Dia-a-dia de um distrito rural, doze concelhos e meia dúzia de pequenas cidades encravadas nas montanhas mais a norte de Portugal
13 de Julho de 2010

A possibilidade de Miranda do Douro vir a candidatar o seu património imaterial a património mundial da Unesco é vista com “bons olhos” pelo embaixador desta instituição em Portugal.

Fernando Andressen visitou a cidade no dia em que esta assinalou o seu 465º aniversário e mostrou-se impressionado com o interesse da população pela manutenção das suas tradições e da História. Aliás, a evolução das tradições, patente na demonstração das pauliteiras de Miranda, foi um dos aspectos realçados pelo embaixador como prova da importância da “modernização e adaptação das tradições aos novos tempos”.

“Há aqui um património fortíssimo ao nível da História, das tradições, da Língua”, notou Fernando Andressen.

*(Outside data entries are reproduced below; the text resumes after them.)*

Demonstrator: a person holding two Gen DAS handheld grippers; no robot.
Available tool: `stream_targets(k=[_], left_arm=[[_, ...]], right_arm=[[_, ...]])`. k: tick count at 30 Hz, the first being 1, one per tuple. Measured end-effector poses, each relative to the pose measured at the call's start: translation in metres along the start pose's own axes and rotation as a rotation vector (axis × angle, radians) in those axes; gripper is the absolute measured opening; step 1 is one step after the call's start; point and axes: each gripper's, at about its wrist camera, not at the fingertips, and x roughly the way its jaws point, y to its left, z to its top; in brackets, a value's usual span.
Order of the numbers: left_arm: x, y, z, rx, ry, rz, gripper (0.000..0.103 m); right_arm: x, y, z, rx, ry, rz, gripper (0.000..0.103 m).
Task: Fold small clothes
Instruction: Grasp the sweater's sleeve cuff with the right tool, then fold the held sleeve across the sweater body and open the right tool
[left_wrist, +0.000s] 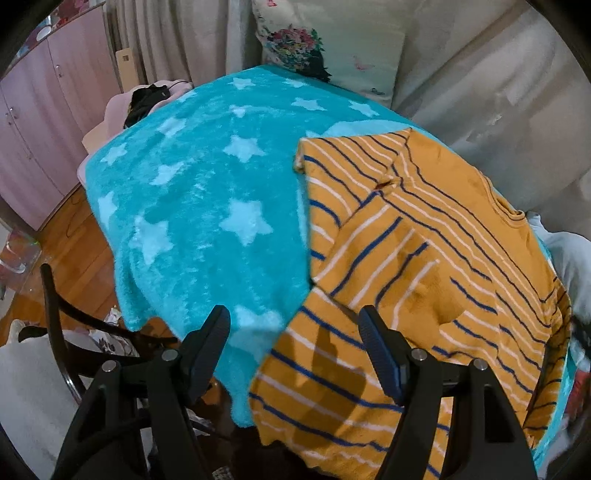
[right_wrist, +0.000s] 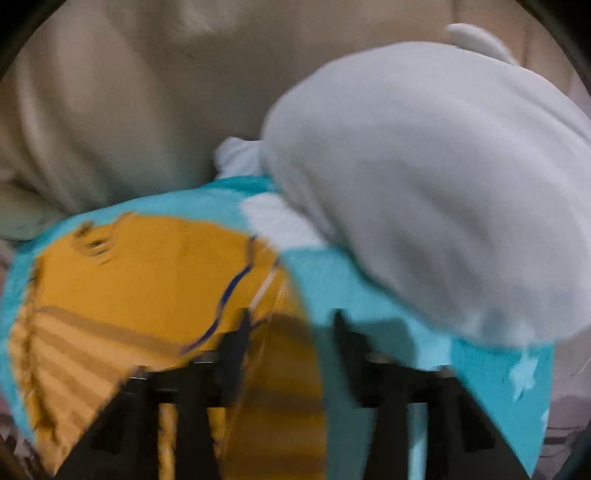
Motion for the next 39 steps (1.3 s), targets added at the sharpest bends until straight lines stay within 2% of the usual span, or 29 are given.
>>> stream_targets(k=[3,6,9,11,14,15,16,17,18,20,22,25,27,29,31,32,33,34,36,39], left_arm=[[0.005,-0.016,0.001,0.025,0.006,-0.018,0.071],[0.009,-0.037,-0.001,0.064,0.011,-0.042,0.071],[0.009,-0.058,-0.005,0.112,0.016,-0.072,0.071],[0.008,-0.071,-0.010,0.144,0.015,-0.091,0.071],[0.004,-0.082,-0.017,0.175,0.018,-0.109,0.071],[0.003,-0.083,-0.020,0.179,0.016,-0.113,0.071],[0.001,-0.082,-0.021,0.180,0.013,-0.115,0.071],[0.000,-0.080,-0.022,0.177,0.010,-0.114,0.071],[-0.002,-0.076,-0.023,0.167,0.006,-0.112,0.071],[-0.006,-0.065,-0.023,0.136,0.001,-0.113,0.071],[-0.010,-0.053,-0.023,0.100,-0.003,-0.117,0.071],[-0.018,-0.034,-0.021,0.052,-0.015,-0.114,0.071],[-0.024,-0.020,-0.019,0.025,-0.035,-0.102,0.071],[-0.028,-0.008,-0.015,0.009,-0.045,-0.090,0.071],[-0.028,0.005,-0.008,-0.011,-0.052,-0.085,0.071],[-0.027,0.010,-0.005,-0.019,-0.054,-0.085,0.071],[-0.026,0.016,0.000,-0.030,-0.052,-0.085,0.071],[-0.025,0.020,0.004,-0.037,-0.048,-0.088,0.071],[-0.023,0.031,0.009,-0.042,-0.053,-0.093,0.071],[-0.013,0.047,0.019,-0.032,-0.047,-0.062,0.071]], right_arm=[[-0.037,0.011,-0.052,-0.041,0.051,0.129,0.063],[-0.072,0.039,-0.107,-0.160,0.094,0.253,0.063],[-0.087,0.073,-0.148,-0.293,0.106,0.305,0.063],[-0.077,0.096,-0.163,-0.396,0.099,0.299,0.063],[-0.057,0.115,-0.184,-0.531,0.088,0.170,0.063],[-0.045,0.115,-0.189,-0.569,0.104,0.106,0.061],[-0.040,0.113,-0.192,-0.582,0.117,0.092,0.057],[-0.035,0.108,-0.190,-0.586,0.135,0.092,0.036],[-0.038,0.100,-0.189,-0.586,0.148,0.077,0.020],[-0.054,0.089,-0.171,-0.552,0.128,0.074,0.017],[-0.074,0.077,-0.142,-0.469,0.088,0.114,0.016],[-0.106,0.075,-0.097,-0.348,0.027,0.272,0.016],[-0.113,0.093,-0.071,-0.299,0.000,0.400,0.017],[-0.108,0.119,-0.053,-0.256,-0.018,0.492,0.017],[-0.095,0.146,-0.035,-0.179,-0.021,0.606,0.021],[-0.085,0.158,-0.029,-0.163,-0.022,0.631,0.028],[-0.071,0.175,-0.024,-0.186,-0.019,0.586,0.056],[-0.057,0.186,-0.020,-0.204,-0.022,0.485,0.065],[-0.047,0.197,-0.022,-0.214,-0.051,0.339,0.066],[-0.050,0.208,-0.035,-0.262,-0.064,0.319,0.066]])
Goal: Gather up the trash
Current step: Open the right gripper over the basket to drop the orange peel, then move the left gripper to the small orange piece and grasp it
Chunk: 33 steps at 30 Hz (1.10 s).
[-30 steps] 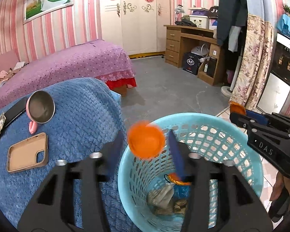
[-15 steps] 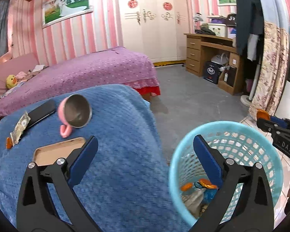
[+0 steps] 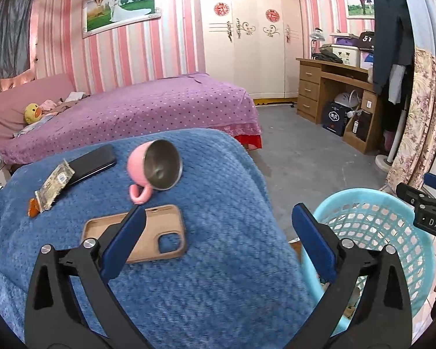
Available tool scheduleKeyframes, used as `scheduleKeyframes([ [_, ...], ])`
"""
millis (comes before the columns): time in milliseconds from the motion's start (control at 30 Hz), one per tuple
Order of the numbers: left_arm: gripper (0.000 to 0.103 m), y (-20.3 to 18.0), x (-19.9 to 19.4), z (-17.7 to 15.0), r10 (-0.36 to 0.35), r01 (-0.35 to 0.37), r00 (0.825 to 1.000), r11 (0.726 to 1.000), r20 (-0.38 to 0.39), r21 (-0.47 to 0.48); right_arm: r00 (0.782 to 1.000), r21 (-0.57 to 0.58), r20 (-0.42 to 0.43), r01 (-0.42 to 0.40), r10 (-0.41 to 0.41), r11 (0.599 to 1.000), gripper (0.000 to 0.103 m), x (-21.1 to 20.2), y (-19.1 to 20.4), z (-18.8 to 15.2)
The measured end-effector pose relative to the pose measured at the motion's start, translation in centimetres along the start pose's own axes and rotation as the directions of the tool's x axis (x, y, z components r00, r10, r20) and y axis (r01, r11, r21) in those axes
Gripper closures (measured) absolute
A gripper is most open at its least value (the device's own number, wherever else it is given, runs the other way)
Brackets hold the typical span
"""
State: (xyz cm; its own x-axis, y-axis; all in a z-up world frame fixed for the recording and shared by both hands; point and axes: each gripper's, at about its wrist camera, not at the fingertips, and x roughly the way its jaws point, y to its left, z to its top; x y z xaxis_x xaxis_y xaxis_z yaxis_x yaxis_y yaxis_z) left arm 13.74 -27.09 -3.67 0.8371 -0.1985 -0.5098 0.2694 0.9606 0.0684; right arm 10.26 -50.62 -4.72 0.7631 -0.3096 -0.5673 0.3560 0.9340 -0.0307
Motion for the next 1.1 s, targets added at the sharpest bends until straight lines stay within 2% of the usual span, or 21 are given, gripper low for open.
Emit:
scheduleKeyframes([
  [167, 0.006, 2.8, -0.4, -0.2, 0.023, -0.023, 1.0, 1.0, -0.001, -0.009, 1.0, 0.009, -0.005, 0.016, -0.016, 1.0, 0.007, 0.3, 1.5, 0.3],
  [367, 0.006, 7.0, -0.7, -0.1, 0.064, -0.064, 0.998, 0.998, 0.002, -0.023, 1.0, 0.08, -0.007, -0.023, 0.024, 0.997, 0.005, 0.8, 3.3, 0.9],
  [600, 0.006, 14.3, -0.3, -0.3, 0.166, -0.166, 0.986, 0.986, -0.006, -0.015, 0.997, 0.067, -0.003, -0.079, 0.08, 0.995, 0.005, 1.3, 7.3, 1.1],
  [700, 0.006, 17.9, 0.6, -0.6, 0.205, -0.207, 0.978, 0.977, -0.034, -0.056, 0.994, 0.041, 0.001, -0.111, 0.111, 0.993, 0.005, 1.4, 9.6, 1.1],
  [800, 0.006, 21.2, 1.6, -1.1, 0.21, -0.217, 0.975, 0.972, -0.078, -0.091, 0.989, 0.021, 0.001, -0.149, 0.149, 0.989, 0.005, 1.5, 12.1, 0.8],
  [1000, 0.006, 27.4, 3.1, -2.4, 0.284, -0.303, 0.949, 0.941, -0.136, -0.148, 0.982, -0.024, -0.006, -0.19, 0.19, 0.981, 0.005, 1.8, 17.1, 0.6],
  [1100, 0.006, 30.1, 3.7, -3.1, 0.292, -0.32, 0.941, 0.932, -0.169, -0.173, 0.974, -0.016, -0.023, -0.225, 0.224, 0.974, 0.005, 2.1, 19.3, 0.6],
])
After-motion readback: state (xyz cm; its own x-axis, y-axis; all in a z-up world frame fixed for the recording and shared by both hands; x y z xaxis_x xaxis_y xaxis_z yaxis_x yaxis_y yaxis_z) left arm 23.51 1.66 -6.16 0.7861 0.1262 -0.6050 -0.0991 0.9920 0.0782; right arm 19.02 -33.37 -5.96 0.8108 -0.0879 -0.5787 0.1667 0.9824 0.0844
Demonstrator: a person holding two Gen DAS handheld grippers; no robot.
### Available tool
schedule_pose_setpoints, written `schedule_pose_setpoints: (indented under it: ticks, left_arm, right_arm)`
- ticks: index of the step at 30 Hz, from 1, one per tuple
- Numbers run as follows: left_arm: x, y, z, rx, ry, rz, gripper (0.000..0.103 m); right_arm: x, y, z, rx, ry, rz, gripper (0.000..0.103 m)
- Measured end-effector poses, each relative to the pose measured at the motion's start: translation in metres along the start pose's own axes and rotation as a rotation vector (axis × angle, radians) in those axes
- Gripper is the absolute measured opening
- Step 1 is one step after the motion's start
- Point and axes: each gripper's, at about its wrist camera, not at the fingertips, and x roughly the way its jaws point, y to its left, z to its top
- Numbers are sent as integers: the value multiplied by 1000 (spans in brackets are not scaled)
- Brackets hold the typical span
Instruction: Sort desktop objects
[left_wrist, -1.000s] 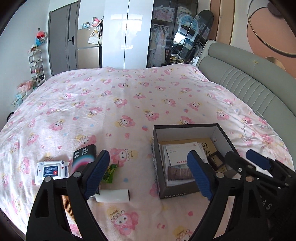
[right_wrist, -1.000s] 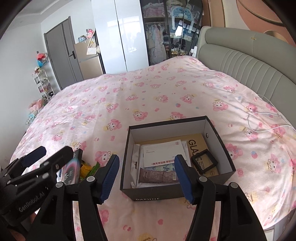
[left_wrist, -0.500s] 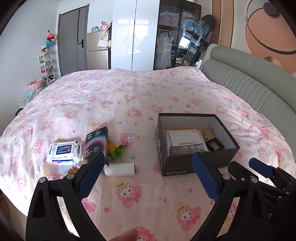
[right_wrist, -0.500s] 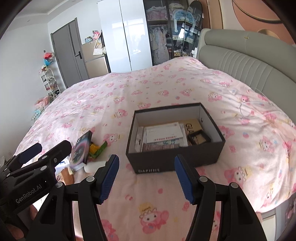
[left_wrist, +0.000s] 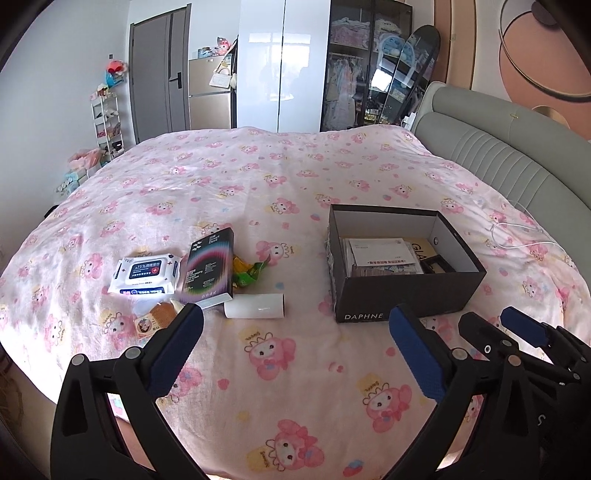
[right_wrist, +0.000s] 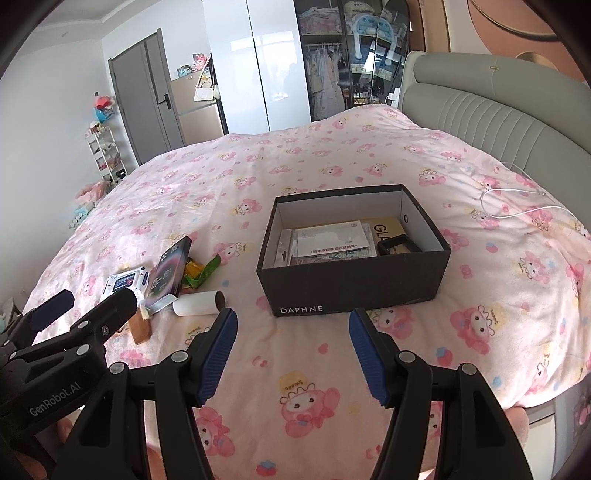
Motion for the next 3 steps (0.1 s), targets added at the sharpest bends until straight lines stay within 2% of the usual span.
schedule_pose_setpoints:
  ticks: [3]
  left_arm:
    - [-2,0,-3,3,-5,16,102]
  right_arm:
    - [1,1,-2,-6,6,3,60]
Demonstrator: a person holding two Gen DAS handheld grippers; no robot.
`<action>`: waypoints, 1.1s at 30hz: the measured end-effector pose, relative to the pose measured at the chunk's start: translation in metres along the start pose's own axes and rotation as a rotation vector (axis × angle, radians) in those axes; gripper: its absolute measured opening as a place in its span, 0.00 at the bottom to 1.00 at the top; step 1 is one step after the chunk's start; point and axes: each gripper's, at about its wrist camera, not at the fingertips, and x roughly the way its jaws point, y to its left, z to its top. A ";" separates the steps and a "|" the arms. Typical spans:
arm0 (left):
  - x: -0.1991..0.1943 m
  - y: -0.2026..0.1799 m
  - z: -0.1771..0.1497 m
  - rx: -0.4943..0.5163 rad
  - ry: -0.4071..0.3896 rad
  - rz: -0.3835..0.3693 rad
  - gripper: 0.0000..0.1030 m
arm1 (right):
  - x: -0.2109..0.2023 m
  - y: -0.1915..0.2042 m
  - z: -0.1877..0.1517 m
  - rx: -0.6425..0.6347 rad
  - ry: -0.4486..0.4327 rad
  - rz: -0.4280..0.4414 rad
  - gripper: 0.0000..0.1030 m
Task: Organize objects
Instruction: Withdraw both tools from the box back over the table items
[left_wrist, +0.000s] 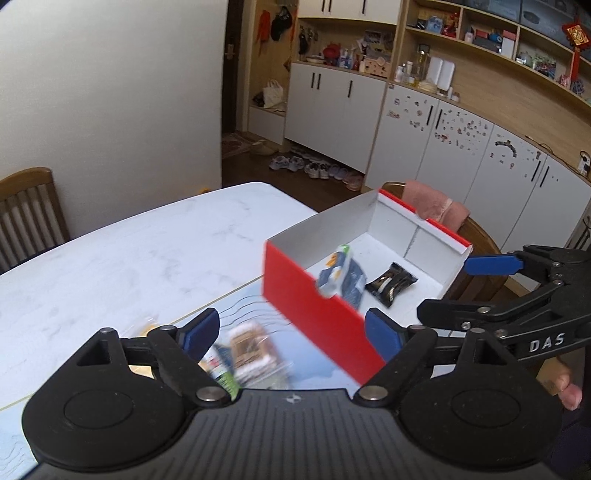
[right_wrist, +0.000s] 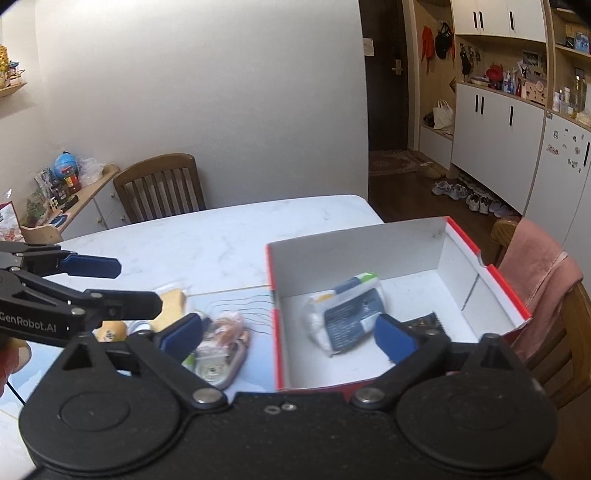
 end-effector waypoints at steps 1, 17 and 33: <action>-0.004 0.005 -0.004 -0.004 -0.004 -0.003 0.84 | 0.000 0.006 -0.001 -0.007 0.000 0.001 0.99; -0.048 0.070 -0.093 -0.096 -0.018 0.031 0.99 | 0.010 0.069 -0.035 -0.002 0.075 0.025 0.99; -0.039 0.065 -0.181 0.018 -0.008 0.112 0.99 | 0.039 0.124 -0.079 -0.047 0.197 0.065 0.99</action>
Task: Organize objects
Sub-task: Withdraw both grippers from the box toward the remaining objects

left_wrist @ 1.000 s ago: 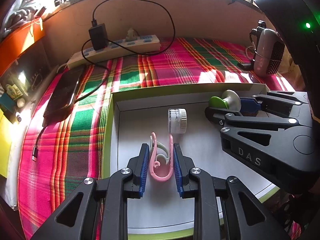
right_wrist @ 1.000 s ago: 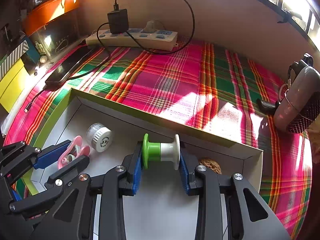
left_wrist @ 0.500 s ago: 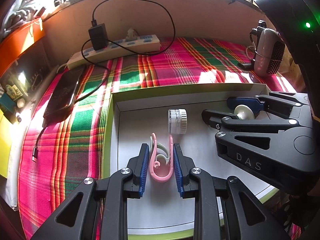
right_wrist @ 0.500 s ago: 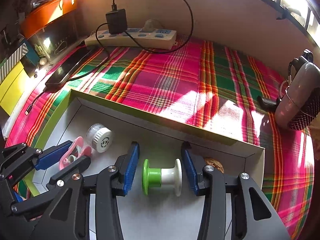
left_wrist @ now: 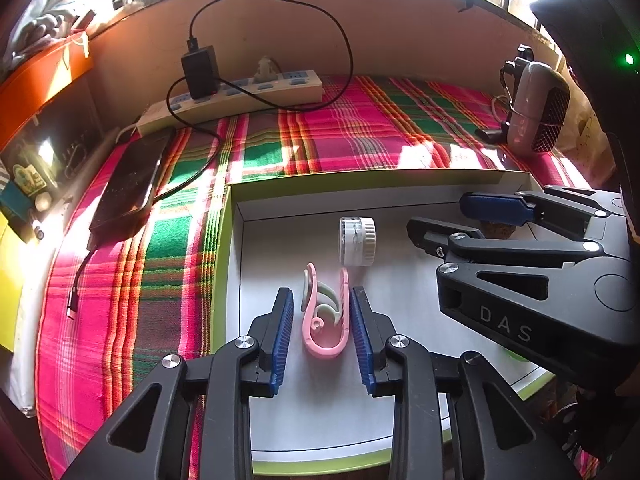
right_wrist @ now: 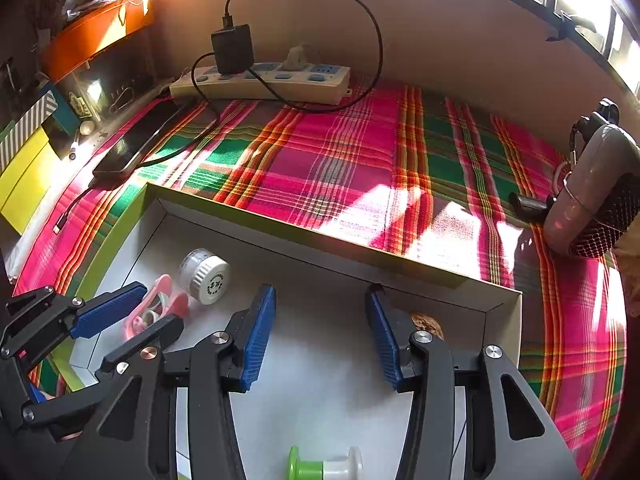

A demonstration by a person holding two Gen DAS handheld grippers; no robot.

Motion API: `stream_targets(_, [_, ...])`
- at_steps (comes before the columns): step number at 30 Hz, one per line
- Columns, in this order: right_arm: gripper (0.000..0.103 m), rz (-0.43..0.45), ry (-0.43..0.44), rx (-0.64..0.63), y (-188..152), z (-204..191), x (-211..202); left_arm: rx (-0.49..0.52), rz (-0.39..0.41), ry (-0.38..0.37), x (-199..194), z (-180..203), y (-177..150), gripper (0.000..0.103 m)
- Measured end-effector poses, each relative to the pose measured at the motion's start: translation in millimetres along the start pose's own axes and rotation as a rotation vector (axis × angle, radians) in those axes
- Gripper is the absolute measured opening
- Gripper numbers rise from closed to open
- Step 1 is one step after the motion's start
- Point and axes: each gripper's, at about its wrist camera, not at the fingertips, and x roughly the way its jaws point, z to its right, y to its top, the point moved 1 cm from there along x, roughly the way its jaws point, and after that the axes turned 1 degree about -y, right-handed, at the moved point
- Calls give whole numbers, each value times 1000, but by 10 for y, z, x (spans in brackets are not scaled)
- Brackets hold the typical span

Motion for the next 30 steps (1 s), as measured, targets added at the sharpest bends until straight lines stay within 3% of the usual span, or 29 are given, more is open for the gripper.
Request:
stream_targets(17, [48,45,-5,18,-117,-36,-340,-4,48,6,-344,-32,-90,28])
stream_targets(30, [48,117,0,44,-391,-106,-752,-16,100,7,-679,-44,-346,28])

Um processo de candidatura é bem visto pelo embaixador, sobretudo pela “virtude” que tem em si próprio: “obriga à realização de todo um trabalho de preparação que é muito importante e que consciencialização das pessoas pelo património que têm”.

O embaixador avisa, no entanto, que os processos são “muito morosos” e o trabalho de preparação é de tal ordem que “a inscrição nas listas da Unesco é quase um detalhe”.

Da parte da autarquia, o presidente, Artur Nunes, considera que ainda há muito trabalho a fazer e que “ainda é cedo para falar das perspectivas futuras”.

“A cultura é muito exigente e nós temos de ser também muito exigentes quando quisermos projectar a cultura para o exterior”, apontou o autarca.

As comemoração dos 465 anos da elevação de Miranda do Douro a cidade ficaram, assim, marcadas pela visita do embaixador da Unesco, mas não só.

A câmara quis assinalar o principal dia, a 10 de Julho, no Largo D. João III, um palco natural da cidade. Ali foram apresentadas várias obras literárias de diversos autores. Pela primeira vez foram feitas homenagens sob o título “mirandês de honra”.

Este ano, a autarquia deu ao público a possibilidade de votar na Internet os nomes daqueles que achassem que deviam ser homenageados. Né Ladeiras, cantautora celebrizada por “La Çarandilheira”, e Rui Mascarenhas, que divulgou por todo o mundo a música “Eu vou a Miranda ver os Pauliteiros”, foram os dois homenageados com este título. Mas a autarquia quis também oferecer o “mirandês de honra” a uma criança, uma forma simbólica de homenagear todos os mirandeses e o futuro daquele concelho.

No próximo ano, a tarefa de nomear o “mirandês de honra” caberá a uma comissão a designar para o efeito. Artur Nunes pretende dar ao dia 10 de Julho “uma nova dimensão” apostando na projecção de Miranda do Douro para o exterior.